UC Merced Professor Takes China to Heart

China seems to be in Ruth Mostern’s blood.

Since her 10th-grade National History Day project, the founding UC Merced faculty member continues to study one of the world’s oldest civilizations, from its language, politics and culture to an ancient but advanced water management system.

One of her long-term projects involves researching the Dujiangyan Irrigation System, a UNESCO Heritage Site that controls the waters of the Minjiang River in south central China. This 350-mile-long waterway has been efficiently - and astonishingly - managed since the mid-200s B.C.E.

More than 2000 years ago, Chinese engineers figured out a system of embankments and canals that keep the river at consistent levels without dams, preventing flooding and drought. The system maintains a stable water course and allows the river to irrigate the farmland of over 30 counties in the fertile Chengdu basin. Upriver from Dujiangyan, the Minjiang valley is a trade route between the Tibetans in the nearby mountains and the Chinese along the plains.

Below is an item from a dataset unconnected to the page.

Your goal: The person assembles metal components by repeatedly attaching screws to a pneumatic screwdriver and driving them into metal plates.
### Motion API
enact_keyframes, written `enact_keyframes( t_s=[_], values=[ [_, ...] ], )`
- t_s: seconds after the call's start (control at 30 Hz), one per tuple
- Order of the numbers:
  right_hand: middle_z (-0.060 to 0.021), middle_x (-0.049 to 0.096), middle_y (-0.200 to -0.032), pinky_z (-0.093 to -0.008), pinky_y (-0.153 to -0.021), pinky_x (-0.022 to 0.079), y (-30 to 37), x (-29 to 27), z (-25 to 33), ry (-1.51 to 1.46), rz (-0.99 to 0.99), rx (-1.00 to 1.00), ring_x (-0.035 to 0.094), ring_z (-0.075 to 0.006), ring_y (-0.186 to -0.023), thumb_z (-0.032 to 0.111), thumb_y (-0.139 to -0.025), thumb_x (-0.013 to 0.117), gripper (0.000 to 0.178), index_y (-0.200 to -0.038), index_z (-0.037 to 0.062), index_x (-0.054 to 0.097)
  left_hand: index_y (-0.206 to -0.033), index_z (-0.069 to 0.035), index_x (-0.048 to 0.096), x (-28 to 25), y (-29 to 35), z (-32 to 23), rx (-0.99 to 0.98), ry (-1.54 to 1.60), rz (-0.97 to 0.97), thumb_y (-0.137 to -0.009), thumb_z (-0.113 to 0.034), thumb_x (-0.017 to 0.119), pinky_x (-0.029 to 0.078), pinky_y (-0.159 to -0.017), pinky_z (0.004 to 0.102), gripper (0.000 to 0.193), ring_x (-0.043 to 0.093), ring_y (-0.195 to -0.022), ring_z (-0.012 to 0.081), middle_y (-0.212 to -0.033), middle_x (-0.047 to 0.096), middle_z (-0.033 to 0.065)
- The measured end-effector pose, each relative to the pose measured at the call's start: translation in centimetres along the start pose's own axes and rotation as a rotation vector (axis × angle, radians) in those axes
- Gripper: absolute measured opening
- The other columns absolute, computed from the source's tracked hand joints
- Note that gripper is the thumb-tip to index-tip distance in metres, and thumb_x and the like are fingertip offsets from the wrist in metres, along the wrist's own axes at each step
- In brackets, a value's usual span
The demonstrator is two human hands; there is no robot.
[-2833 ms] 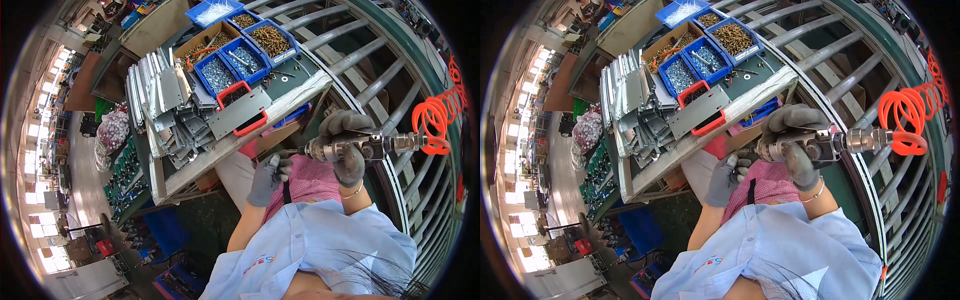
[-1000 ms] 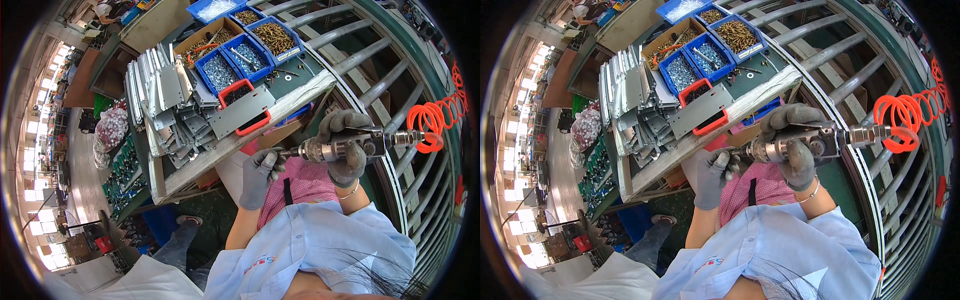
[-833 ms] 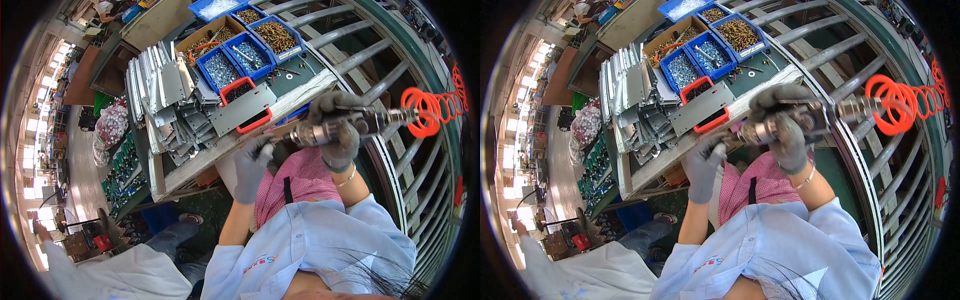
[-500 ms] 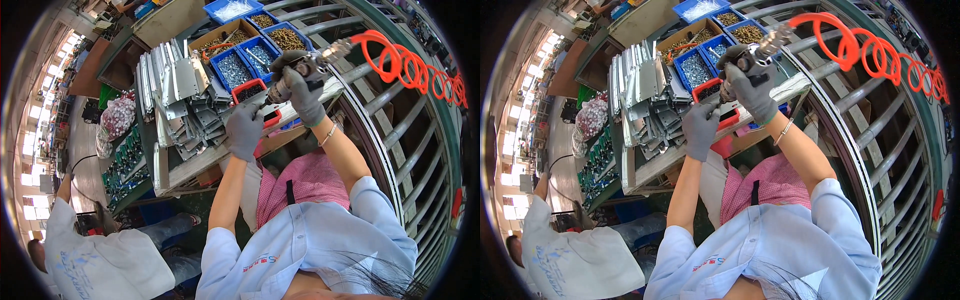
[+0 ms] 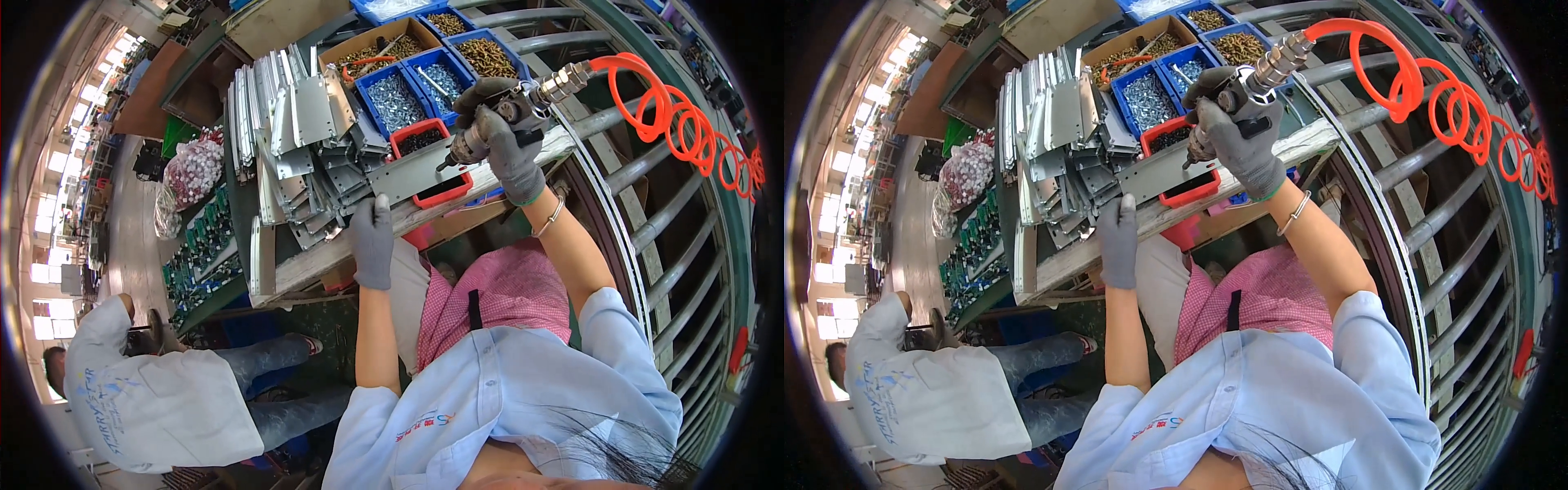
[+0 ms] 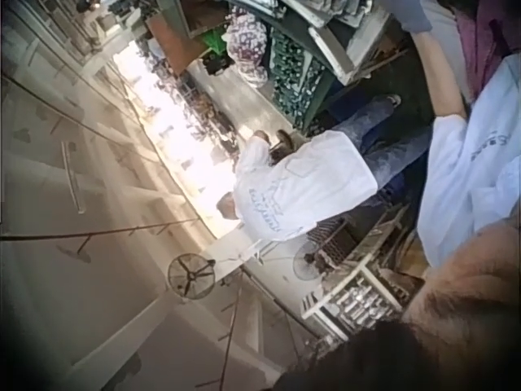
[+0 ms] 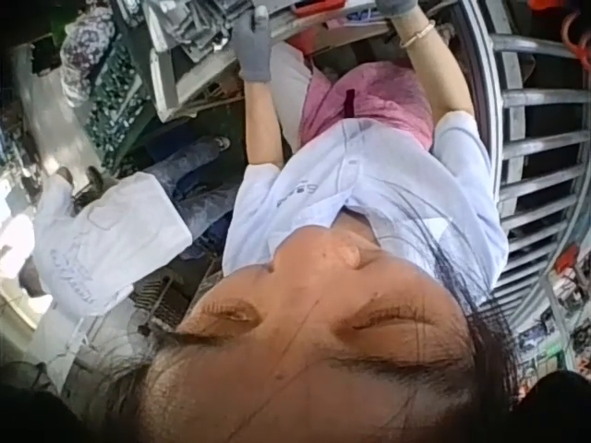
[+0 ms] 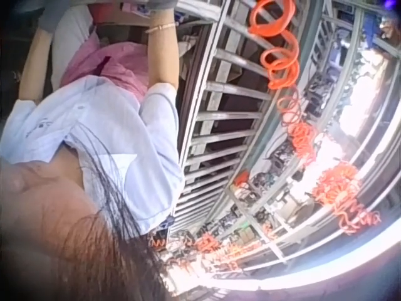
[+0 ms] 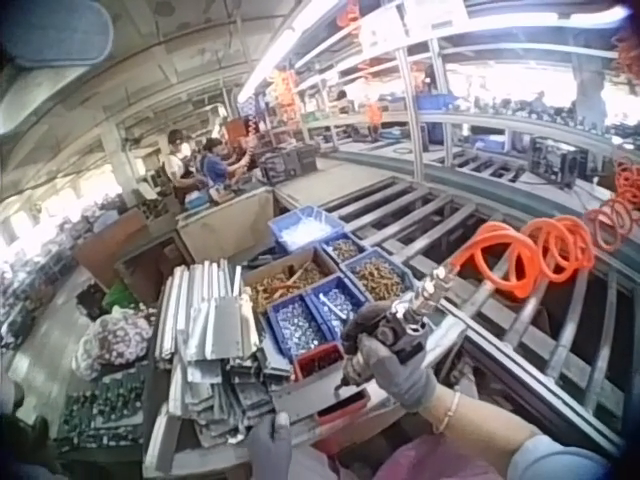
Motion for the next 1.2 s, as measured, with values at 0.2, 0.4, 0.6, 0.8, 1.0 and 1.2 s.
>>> enact_keyframes(
  t_s=[0.2,0.4,0.6,0.8,1.0,1.2],
  values=[
    [-0.0133,0.064,-0.088,-0.0311,-0.066,0.054,0.3,0.3,-1.0,0.152,0.059,0.007,0.062,-0.0165,-0.073,0.004,-0.079,0.049,0.027,-0.104,-0.0003,0.056,-0.071,0.002,0.052,3.4,0.1,-1.4,-0.001,0.164,0.170,-0.091,-0.031,0.055,0.039,-0.052,0.0368,0.039,0.045,-0.052,0.0246,-0.060,0.051,0.0159],
    [-0.0039,0.061,-0.078,-0.0228,-0.059,0.047,-0.1,3.4,-1.7,0.076,0.117,-0.007,0.056,-0.0080,-0.066,0.001,-0.076,0.057,0.015,-0.090,-0.0016,0.061,-0.070,0.001,0.054,4.0,-0.1,-1.5,0.014,0.114,0.187,-0.089,-0.032,0.057,0.039,-0.051,0.0373,0.038,0.043,-0.049,0.0272,-0.057,0.051,0.0167],
    [0.0000,0.060,-0.076,-0.0224,-0.063,0.046,-0.8,6.7,-3.4,0.170,0.195,0.004,0.054,-0.0061,-0.067,0.007,-0.073,0.064,0.018,-0.089,-0.0001,0.062,-0.067,0.002,0.054,4.1,-0.3,-1.3,-0.011,0.112,0.179,-0.087,-0.032,0.060,0.037,-0.050,0.0373,0.039,0.040,-0.048,0.0238,-0.055,0.048,0.0173],
    [0.0001,0.058,-0.072,-0.0224,-0.061,0.046,-1.9,9.3,-5.1,0.247,0.364,-0.059,0.052,-0.0059,-0.065,0.015,-0.073,0.067,0.022,-0.089,0.0014,0.059,-0.064,0.002,0.052,4.4,-0.2,-0.7,-0.050,0.218,0.161,-0.086,-0.032,0.061,0.034,-0.048,0.0362,0.041,0.033,-0.048,0.0188,-0.051,0.043,0.0154],
    [0.0026,0.057,-0.067,-0.0218,-0.056,0.044,-2.1,10.7,-6.1,0.234,0.392,0.060,0.050,-0.0042,-0.060,0.020,-0.074,0.068,0.026,-0.091,0.0030,0.058,-0.062,0.003,0.049,4.8,0.1,0.3,-0.054,0.253,0.141,-0.085,-0.031,0.063,0.032,-0.047,0.0366,0.043,0.031,-0.047,0.0180,-0.049,0.040,0.0135],
    [0.0014,0.057,-0.068,-0.0223,-0.055,0.043,-2.2,11.2,-6.8,0.303,0.439,0.062,0.049,-0.0047,-0.058,0.021,-0.072,0.068,0.026,-0.086,0.0024,0.057,-0.063,0.002,0.052,4.6,0.2,0.0,-0.071,0.249,0.117,-0.085,-0.031,0.062,0.034,-0.047,0.0358,0.041,0.033,-0.047,0.0173,-0.049,0.043,0.0142]
  ],
)
Point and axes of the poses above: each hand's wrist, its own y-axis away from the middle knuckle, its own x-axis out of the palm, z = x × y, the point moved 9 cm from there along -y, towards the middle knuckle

It’s technology other countries could learn from.

Her research will involve hydrology, engineering, urban planning, geology and archaeology, and in the end, she hopes to be able to produce books, papers, an interactive Web site complete with animation to show how the system works.

“I’m so excited about it,” she said. “It’s a project that will take me through the next phase of my career.”

Ultimately, though, the project will strengthen UC Merced’s ties with Sichuan University, our partner in the 10+10 Program linking the 10 UC campuses with 10 prestigious research universities in China.

As part of the program, Mostern visited Sichuan in August with other UC Merced and faculty and administrators, just as she wrapped up a summer of collaboration with colleagues at the University of Sydney in Australia. Together they are building an interactive, digital timeline system involving many of Mostern’s passions: technology, history, culture and geography.

Using a Hewlett Foundation grant, Mostern plans to enlist community college students to help research and input information for a historical event database, allowing users to select data to allow users to delve as deeply as they want into any period in history.

Both of her big projects continue while she teaches, mentors graduate students and completes a book on medieval imperial China.

“I’ve just never lost interest,” she said.